Departments to Start With
- Retina clinic
- Inherited eye disease clinic
- Low-vision rehabilitation
- Medical genetics
Before the Visit
- Record the age night blindness began, visual field changes, reading or mobility problems, and school or work impact.
- Bring fundus photos, OCT, fundus autofluorescence, visual field, ERG, and prior diagnosis records.
- Summarize male relatives with vision loss, age at night blindness, age at severe vision loss, and possible female carrier findings.
- Bring the original genetic report if testing has already been done.
Tests to Ask About
- Fundus photography, OCT, fundus autofluorescence, and visual field testing to document disease extent.
- Full-field ERG or multifocal ERG to measure retinal function.
- CHM gene testing or an inherited retinal disease panel.

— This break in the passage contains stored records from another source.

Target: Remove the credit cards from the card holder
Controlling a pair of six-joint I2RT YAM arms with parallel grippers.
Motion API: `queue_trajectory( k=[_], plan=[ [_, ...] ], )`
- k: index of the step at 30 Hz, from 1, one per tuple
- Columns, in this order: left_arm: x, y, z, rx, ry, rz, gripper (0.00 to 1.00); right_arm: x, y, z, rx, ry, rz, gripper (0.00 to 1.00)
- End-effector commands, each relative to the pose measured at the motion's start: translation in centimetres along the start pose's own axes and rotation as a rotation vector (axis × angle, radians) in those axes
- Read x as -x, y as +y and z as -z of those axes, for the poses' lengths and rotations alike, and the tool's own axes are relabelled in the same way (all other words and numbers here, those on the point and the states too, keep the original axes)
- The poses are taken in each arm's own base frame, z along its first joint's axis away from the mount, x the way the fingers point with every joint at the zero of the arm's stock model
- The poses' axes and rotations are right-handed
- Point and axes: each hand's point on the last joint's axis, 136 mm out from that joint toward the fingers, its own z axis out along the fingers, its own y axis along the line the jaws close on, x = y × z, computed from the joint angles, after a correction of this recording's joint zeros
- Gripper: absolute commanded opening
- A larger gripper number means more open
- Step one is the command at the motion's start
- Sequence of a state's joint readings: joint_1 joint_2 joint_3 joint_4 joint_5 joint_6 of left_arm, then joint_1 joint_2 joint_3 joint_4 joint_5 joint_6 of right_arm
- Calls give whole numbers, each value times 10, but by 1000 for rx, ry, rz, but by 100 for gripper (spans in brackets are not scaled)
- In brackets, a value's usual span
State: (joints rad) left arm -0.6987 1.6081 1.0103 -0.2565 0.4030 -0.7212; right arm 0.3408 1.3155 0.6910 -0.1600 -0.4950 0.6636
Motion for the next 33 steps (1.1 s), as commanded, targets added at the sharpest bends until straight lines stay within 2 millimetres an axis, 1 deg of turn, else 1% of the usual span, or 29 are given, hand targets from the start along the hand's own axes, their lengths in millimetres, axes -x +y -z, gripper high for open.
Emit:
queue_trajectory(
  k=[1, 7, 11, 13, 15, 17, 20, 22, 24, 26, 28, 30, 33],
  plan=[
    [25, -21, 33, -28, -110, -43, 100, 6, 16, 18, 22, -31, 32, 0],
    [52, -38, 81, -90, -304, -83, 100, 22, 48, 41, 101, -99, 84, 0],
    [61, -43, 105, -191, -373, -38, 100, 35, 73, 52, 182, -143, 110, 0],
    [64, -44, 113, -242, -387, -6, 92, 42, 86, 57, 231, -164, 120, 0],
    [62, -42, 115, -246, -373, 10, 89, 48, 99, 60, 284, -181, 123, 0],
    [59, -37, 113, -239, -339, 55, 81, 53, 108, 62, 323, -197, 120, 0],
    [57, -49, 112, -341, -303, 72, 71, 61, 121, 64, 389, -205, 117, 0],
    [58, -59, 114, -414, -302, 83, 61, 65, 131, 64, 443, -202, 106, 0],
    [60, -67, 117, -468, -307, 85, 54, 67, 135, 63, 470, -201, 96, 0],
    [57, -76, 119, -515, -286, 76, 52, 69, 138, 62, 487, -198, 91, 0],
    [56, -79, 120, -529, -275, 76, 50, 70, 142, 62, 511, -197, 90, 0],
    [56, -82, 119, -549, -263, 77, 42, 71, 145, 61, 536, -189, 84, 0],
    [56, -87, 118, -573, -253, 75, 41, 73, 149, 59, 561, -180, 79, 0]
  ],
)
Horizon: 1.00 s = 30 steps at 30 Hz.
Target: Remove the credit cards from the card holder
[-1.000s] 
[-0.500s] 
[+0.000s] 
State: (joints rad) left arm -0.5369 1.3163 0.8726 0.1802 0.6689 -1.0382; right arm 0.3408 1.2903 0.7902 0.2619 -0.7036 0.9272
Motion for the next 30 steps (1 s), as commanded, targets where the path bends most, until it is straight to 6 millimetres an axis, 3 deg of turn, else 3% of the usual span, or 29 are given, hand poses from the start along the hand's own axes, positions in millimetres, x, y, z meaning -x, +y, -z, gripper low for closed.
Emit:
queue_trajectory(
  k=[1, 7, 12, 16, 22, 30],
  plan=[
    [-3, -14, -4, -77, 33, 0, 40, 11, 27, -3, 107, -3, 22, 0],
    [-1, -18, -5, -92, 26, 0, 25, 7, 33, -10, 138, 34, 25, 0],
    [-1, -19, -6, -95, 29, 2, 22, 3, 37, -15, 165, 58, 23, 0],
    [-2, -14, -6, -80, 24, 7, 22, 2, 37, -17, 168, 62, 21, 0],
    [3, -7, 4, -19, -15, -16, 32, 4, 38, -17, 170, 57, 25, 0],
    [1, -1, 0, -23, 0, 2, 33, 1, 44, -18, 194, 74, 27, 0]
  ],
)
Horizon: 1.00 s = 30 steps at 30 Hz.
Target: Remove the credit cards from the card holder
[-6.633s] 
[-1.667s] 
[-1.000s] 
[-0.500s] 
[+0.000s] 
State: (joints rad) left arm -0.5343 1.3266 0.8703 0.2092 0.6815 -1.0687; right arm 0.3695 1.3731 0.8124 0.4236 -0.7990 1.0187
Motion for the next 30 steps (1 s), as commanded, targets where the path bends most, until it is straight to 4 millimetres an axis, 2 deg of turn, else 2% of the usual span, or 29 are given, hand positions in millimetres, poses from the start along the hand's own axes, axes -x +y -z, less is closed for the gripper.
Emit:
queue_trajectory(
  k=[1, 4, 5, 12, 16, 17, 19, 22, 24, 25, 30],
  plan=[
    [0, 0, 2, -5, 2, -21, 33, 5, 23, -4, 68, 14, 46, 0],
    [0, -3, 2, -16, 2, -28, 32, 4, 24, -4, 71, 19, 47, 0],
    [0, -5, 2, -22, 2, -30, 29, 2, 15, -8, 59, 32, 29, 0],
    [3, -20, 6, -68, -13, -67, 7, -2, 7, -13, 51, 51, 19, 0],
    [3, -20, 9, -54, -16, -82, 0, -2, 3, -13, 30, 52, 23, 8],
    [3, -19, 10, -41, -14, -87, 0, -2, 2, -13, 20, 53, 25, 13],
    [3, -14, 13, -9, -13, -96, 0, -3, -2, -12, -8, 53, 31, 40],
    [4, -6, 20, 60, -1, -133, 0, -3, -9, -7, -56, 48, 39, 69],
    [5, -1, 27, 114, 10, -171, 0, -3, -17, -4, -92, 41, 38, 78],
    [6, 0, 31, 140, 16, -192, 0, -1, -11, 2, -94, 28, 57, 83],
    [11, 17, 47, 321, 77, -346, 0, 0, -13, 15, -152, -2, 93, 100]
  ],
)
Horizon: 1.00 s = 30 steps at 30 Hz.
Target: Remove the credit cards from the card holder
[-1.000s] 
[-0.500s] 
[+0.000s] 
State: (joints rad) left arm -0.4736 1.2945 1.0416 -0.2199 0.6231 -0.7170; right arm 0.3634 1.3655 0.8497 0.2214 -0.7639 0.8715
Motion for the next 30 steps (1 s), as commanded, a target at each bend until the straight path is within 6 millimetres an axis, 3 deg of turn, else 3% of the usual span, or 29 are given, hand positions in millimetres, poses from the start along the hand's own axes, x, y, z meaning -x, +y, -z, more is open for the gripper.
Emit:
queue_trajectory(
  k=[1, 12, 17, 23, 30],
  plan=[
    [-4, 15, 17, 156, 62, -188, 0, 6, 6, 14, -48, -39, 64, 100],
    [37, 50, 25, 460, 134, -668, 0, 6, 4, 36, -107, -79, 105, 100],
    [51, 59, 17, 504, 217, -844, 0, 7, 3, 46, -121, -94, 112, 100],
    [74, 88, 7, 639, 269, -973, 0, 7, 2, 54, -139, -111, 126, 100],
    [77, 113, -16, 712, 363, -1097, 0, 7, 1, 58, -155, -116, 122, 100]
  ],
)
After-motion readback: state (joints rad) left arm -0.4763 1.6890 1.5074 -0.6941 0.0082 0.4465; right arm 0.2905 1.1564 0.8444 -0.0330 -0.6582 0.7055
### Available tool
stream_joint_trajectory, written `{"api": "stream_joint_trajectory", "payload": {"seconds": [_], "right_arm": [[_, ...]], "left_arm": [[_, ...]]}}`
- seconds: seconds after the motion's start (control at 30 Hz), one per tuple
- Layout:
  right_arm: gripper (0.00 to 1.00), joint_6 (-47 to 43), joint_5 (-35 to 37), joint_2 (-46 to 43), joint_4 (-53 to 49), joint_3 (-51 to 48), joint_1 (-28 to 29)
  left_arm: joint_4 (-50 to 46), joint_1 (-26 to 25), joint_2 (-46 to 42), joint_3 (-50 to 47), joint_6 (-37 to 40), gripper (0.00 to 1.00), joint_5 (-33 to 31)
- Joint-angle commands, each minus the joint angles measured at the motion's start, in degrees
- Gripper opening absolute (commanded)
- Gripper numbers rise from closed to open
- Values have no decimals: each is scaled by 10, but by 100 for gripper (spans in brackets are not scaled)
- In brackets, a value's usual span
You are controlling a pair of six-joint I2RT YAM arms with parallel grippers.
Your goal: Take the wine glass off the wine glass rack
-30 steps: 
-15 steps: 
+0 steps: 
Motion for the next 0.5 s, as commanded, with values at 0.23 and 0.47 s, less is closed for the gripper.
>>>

- Carrier testing for female relatives, genetic counseling, and low-vision assessment.
Questions for the Doctor
- Does my pattern fit choroideremia or another inherited retinal degeneration?
- How much central vision, peripheral field, and retinal structure are currently preserved?
- Will CHM genetic testing change family screening or reproductive counseling?
- Which low-vision tools, mobility training, lighting changes, and school or work accommodations should start now?
- Are any clinical studies or gene therapy evaluations appropriate for me?
Basic Information
Medical Notes
More complete medical explanations are kept here for discussion with clinicians.
Symptoms
Choroideremia usually begins with night blindness, often in childhood or adolescence. Peripheral vision then narrows gradually, making mobility, sports, stairs, and night travel harder. Central vision may be preserved for many years but can decline in later disease.
Males are usually more clearly affected. Female carriers may have few symptoms, but retinal changes can be seen on examination and some carriers develop vision or field problems over time.
Diagnosis
Diagnosis combines an eye examination with molecular testing. Fundus photography, OCT, fundus autofluorescence, visual field testing, and ERG can document progressive retinal and choroidal atrophy.
A disease-causing CHM variant confirms the molecular diagnosis and helps distinguish choroideremia from retinitis pigmentosa and other inherited retinal degenerations. Family analysis is important for carrier counseling.
Treatment
Standard care focuses on protecting useful vision, low-vision rehabilitation, home and school or work adaptations, and regular follow-up with an inherited retinal disease specialist. Associated eye problems should be treated when present.
CHM-related gene therapy and other studies are evolving. Eligibility, availability, and risk-benefit decisions depend on the genetic result, remaining retinal structure, and specialist assessment.
Long-term Care
Long-term care may include periodic retinal imaging, visual field testing, OCT or ERG, low-vision devices, mobility training, improved lighting, and digital accessibility tools. Education, driving, and work planning should be discussed early.
Patients should keep their genetic testing report because it may be needed for family testing, follow-up at other centers, and future treatment or trial screening.
Fertility and Family
Choroideremia is usually X-linked recessive. An affected male does not pass the X-linked variant to sons but passes it to all daughters, who become carriers. A female carrier can pass the variant to children in each pregnancy.
Families planning pregnancy should consider genetic counseling to discuss relative testing and reproductive options such as prenatal or preimplantation genetic testing when appropriate.
When to Seek Urgent Care
Choroideremia itself is usually not an emergency, but sudden major vision loss, eye pain, eye trauma, new flashes with many floaters, or a curtain-like visual field loss should prompt urgent eye care to rule out other treatable eye problems.
Prognosis
The condition usually progresses slowly and many people develop severe vision impairment later in life. Early diagnosis helps with low-vision support, family counseling, and future treatment eligibility.